→ **THE PROBLEM**:
Look for "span" in the material below and show each line that contains it.

→ **DATA BELOW**:
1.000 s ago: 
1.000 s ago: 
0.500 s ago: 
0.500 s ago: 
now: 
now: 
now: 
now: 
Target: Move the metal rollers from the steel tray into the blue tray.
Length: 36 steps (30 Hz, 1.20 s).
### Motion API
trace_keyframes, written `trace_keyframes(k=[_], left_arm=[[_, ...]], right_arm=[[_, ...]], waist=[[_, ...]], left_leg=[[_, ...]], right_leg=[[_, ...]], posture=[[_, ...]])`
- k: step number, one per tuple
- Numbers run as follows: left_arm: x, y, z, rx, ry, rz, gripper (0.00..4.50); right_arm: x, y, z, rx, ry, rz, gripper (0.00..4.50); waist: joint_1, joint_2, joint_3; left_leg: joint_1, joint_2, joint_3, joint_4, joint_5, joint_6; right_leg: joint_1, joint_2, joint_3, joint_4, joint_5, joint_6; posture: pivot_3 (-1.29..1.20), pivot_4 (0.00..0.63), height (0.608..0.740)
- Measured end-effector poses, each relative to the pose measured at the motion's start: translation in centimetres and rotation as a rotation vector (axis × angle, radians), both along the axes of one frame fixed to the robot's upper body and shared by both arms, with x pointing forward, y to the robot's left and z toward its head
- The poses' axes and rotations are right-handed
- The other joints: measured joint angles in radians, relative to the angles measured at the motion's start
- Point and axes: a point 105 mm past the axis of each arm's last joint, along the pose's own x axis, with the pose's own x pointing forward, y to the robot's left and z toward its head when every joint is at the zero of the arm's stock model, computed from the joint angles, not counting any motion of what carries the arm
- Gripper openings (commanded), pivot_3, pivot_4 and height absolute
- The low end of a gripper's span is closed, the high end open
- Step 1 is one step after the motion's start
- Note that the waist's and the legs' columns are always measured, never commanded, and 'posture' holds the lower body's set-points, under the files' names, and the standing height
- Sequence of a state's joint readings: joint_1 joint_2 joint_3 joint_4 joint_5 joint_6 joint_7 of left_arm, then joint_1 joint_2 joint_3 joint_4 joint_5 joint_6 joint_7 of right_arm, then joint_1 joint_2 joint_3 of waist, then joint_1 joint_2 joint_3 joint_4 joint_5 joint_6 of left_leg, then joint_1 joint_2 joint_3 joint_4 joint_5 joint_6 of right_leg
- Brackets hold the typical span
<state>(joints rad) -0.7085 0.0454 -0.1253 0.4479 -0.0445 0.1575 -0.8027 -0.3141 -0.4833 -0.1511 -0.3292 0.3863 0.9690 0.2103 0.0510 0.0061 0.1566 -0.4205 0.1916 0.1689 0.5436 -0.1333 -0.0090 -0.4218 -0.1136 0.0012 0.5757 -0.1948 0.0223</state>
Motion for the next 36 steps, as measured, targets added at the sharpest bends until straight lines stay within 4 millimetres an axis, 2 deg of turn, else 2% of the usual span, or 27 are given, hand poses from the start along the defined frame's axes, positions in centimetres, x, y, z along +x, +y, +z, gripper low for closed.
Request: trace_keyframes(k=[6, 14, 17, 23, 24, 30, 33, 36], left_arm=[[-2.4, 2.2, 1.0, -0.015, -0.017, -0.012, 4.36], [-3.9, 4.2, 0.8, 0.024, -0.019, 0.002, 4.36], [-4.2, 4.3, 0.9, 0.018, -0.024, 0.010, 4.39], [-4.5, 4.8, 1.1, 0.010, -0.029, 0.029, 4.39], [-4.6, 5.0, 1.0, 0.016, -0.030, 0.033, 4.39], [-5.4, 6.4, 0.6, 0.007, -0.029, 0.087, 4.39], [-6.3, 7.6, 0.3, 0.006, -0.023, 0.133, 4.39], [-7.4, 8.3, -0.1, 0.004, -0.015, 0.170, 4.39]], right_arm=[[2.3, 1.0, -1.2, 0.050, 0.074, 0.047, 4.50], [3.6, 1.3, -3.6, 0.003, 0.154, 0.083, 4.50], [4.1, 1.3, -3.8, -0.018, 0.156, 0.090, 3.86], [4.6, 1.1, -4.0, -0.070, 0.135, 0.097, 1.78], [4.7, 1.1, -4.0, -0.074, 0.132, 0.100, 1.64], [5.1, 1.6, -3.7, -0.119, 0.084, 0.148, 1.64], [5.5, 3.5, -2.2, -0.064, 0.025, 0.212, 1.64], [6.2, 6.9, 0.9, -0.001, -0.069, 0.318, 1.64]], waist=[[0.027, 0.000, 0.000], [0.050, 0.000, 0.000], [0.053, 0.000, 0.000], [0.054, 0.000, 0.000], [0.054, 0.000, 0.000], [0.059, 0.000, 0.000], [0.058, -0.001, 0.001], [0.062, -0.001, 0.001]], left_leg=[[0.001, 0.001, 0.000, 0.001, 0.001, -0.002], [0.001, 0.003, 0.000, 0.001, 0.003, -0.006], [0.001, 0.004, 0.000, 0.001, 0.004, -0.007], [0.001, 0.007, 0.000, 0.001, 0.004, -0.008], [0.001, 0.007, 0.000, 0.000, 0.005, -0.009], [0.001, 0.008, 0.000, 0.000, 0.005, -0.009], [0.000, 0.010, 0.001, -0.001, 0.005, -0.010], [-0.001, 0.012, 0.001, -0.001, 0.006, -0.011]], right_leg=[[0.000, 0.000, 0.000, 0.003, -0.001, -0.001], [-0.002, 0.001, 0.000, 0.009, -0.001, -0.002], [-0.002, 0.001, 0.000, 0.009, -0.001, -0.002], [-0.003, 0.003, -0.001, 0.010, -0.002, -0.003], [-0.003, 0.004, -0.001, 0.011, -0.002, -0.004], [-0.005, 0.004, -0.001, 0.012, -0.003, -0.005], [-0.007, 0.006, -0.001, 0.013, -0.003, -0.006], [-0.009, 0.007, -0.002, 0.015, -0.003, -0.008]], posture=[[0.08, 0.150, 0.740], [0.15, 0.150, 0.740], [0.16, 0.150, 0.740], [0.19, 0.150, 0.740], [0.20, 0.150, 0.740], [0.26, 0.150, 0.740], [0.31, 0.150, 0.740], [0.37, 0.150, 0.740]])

→ **SOLUTION**:
- The low end of a gripper's span is closed, the high end open
- Brackets hold the typical span
Motion for the next 36 steps, as measured, targets added at the sharpest bends until straight lines stay within 4 millimetres an axis, 2 deg of turn, else 2% of the usual span, or 27 are given, hand poses from the start along the defined frame's axes, positions in centimetres, x, y, z along +x, +y, +z, gripper low for closed.

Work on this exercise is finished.